■ GIVEN RECORDS
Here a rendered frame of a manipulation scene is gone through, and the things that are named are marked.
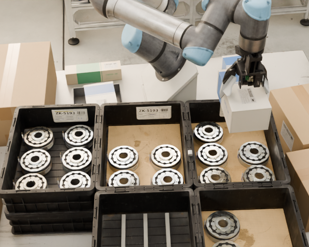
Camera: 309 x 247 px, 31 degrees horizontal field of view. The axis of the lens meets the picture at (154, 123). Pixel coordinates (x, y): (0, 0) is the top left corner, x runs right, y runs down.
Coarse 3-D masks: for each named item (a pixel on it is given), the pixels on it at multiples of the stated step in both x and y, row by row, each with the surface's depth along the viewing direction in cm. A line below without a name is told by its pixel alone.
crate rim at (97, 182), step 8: (104, 104) 194; (112, 104) 194; (120, 104) 194; (128, 104) 194; (136, 104) 194; (144, 104) 194; (152, 104) 194; (160, 104) 194; (168, 104) 195; (184, 104) 194; (184, 112) 191; (184, 120) 188; (184, 128) 185; (184, 136) 182; (184, 144) 180; (96, 168) 173; (96, 176) 170; (96, 184) 168; (168, 184) 167; (176, 184) 167; (184, 184) 167; (192, 184) 167; (96, 192) 169
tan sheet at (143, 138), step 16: (112, 128) 200; (128, 128) 200; (144, 128) 200; (160, 128) 199; (176, 128) 199; (112, 144) 194; (128, 144) 194; (144, 144) 194; (160, 144) 194; (176, 144) 194; (144, 160) 188; (144, 176) 183
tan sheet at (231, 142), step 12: (192, 132) 198; (228, 132) 197; (240, 132) 197; (252, 132) 197; (228, 144) 193; (240, 144) 193; (264, 144) 193; (228, 156) 189; (228, 168) 185; (240, 168) 185; (240, 180) 181
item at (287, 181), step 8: (272, 120) 187; (272, 128) 184; (192, 136) 182; (192, 144) 180; (280, 144) 179; (192, 152) 177; (280, 152) 176; (192, 160) 174; (192, 168) 172; (192, 176) 170; (288, 176) 169; (200, 184) 167; (208, 184) 167; (216, 184) 167; (224, 184) 167; (232, 184) 167; (240, 184) 167; (248, 184) 167; (256, 184) 167; (264, 184) 167; (272, 184) 167; (288, 184) 168
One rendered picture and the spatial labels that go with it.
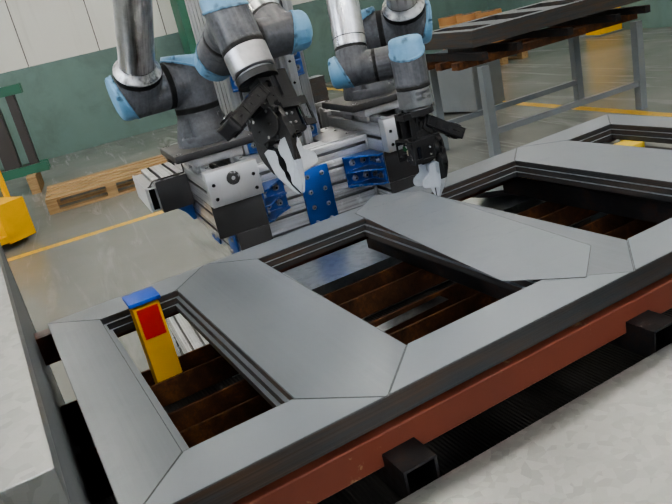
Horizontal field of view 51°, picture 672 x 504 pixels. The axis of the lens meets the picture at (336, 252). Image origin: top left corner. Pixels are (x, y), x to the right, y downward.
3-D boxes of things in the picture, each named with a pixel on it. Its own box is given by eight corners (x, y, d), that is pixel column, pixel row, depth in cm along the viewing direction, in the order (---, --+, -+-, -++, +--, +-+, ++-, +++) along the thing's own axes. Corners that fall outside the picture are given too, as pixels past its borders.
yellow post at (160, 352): (188, 389, 137) (159, 301, 130) (164, 400, 135) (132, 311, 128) (181, 380, 141) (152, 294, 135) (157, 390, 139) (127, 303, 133)
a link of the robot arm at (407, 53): (421, 30, 153) (422, 33, 145) (430, 81, 157) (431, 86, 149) (386, 38, 154) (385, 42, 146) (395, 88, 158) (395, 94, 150)
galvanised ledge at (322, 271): (617, 172, 212) (616, 163, 211) (220, 340, 162) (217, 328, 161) (567, 165, 229) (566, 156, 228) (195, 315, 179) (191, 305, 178)
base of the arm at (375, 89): (336, 99, 208) (328, 65, 204) (381, 86, 212) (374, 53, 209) (357, 102, 194) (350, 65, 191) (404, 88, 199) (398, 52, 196)
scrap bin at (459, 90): (505, 102, 684) (497, 42, 664) (477, 114, 660) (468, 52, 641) (457, 104, 731) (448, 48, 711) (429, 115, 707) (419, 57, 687)
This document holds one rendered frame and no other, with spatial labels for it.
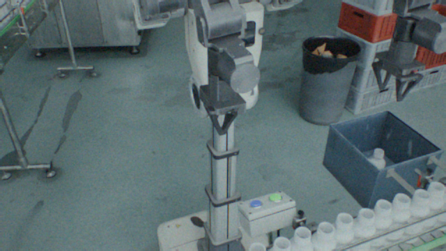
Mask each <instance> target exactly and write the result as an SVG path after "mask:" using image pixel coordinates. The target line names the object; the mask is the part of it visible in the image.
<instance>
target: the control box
mask: <svg viewBox="0 0 446 251"><path fill-rule="evenodd" d="M271 195H280V196H281V199H280V200H275V201H274V200H271V199H270V196H271ZM253 200H259V201H261V205H259V206H257V207H253V206H250V202H251V201H253ZM237 207H238V212H239V218H240V226H241V227H242V228H243V229H244V230H245V232H246V233H247V234H248V235H249V236H250V238H255V237H257V236H261V235H264V234H268V244H269V245H270V244H273V241H272V231H274V230H277V238H279V237H280V229H282V228H284V227H287V226H290V225H293V217H294V216H296V209H295V201H294V200H293V199H291V198H290V197H288V196H287V195H285V194H284V192H283V191H281V190H280V191H276V192H273V193H272V194H269V195H266V196H262V197H258V198H255V199H251V200H247V201H244V202H240V203H237Z"/></svg>
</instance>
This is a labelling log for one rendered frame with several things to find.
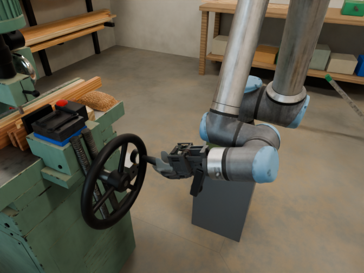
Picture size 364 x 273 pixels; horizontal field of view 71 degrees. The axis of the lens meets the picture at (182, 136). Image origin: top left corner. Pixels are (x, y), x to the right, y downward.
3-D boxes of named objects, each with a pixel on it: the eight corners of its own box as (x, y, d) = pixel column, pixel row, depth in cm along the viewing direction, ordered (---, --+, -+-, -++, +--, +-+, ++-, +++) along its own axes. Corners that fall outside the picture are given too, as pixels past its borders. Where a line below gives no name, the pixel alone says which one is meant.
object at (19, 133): (24, 151, 72) (15, 132, 68) (20, 150, 72) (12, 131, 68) (80, 115, 88) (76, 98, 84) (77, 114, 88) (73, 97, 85)
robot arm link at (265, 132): (247, 116, 79) (236, 132, 70) (286, 126, 75) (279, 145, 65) (242, 141, 84) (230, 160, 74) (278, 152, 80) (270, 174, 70)
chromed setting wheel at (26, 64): (36, 92, 89) (23, 57, 81) (11, 85, 93) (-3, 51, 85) (43, 89, 91) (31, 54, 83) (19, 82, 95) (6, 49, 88)
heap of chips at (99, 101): (104, 111, 90) (103, 102, 88) (74, 103, 95) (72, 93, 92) (120, 101, 96) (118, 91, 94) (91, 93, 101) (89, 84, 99)
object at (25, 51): (19, 87, 91) (6, 53, 84) (6, 83, 94) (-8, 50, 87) (41, 77, 98) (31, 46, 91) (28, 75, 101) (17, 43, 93)
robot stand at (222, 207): (207, 190, 180) (214, 125, 147) (250, 205, 170) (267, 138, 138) (191, 223, 157) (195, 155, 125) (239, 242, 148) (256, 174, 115)
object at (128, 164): (131, 181, 112) (130, 168, 107) (109, 173, 116) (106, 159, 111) (142, 169, 118) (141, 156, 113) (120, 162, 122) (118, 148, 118)
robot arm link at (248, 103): (228, 103, 128) (233, 69, 118) (262, 111, 122) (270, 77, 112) (217, 117, 117) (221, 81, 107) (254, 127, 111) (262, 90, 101)
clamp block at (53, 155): (70, 177, 68) (61, 151, 62) (34, 162, 72) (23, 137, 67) (106, 146, 79) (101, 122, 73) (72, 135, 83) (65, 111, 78)
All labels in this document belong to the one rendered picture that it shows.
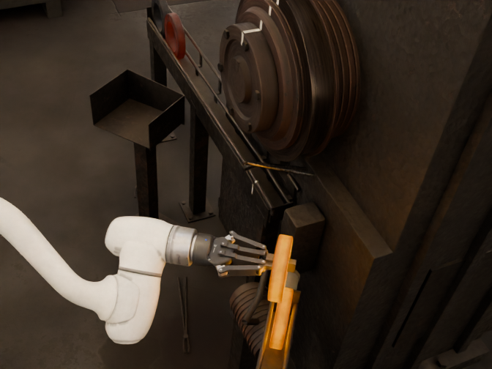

■ PROMPT
Filter the lines above, keeping and copying those that contain "depth".

■ WRITTEN SOLUTION
Coarse 3-D masks: for each named item (a pixel on it is given), the pixels on it at multiples of the stated step in both x and y, row by row, each with the surface's depth along the viewing direction in cm. A line below without a name is told by its pixel alone.
3-D boxes of things in the picture, each named with a pixel on it. Its own box is given by eight corners (x, y, d), that is pixel column, pixel row, depth in cm along the viewing direction, in the order (---, --+, -+-, -++, +--, +-+, ++-, +++) along the thing's own axes. Corners that fall outside the picture are given too, as pixels past its borders.
3-D boxes of named objects, each with a pixel on it: the eight corners of its own box as (x, y, d) = pixel column, pixel row, depth in cm along the viewing direction, ordered (---, --+, -+-, -++, +--, +-+, ++-, +++) along its own axes. Corners that fall outside the picture are given too, as pixels past its borders. Where a line below gives no name, the pixel alone says which one is meant.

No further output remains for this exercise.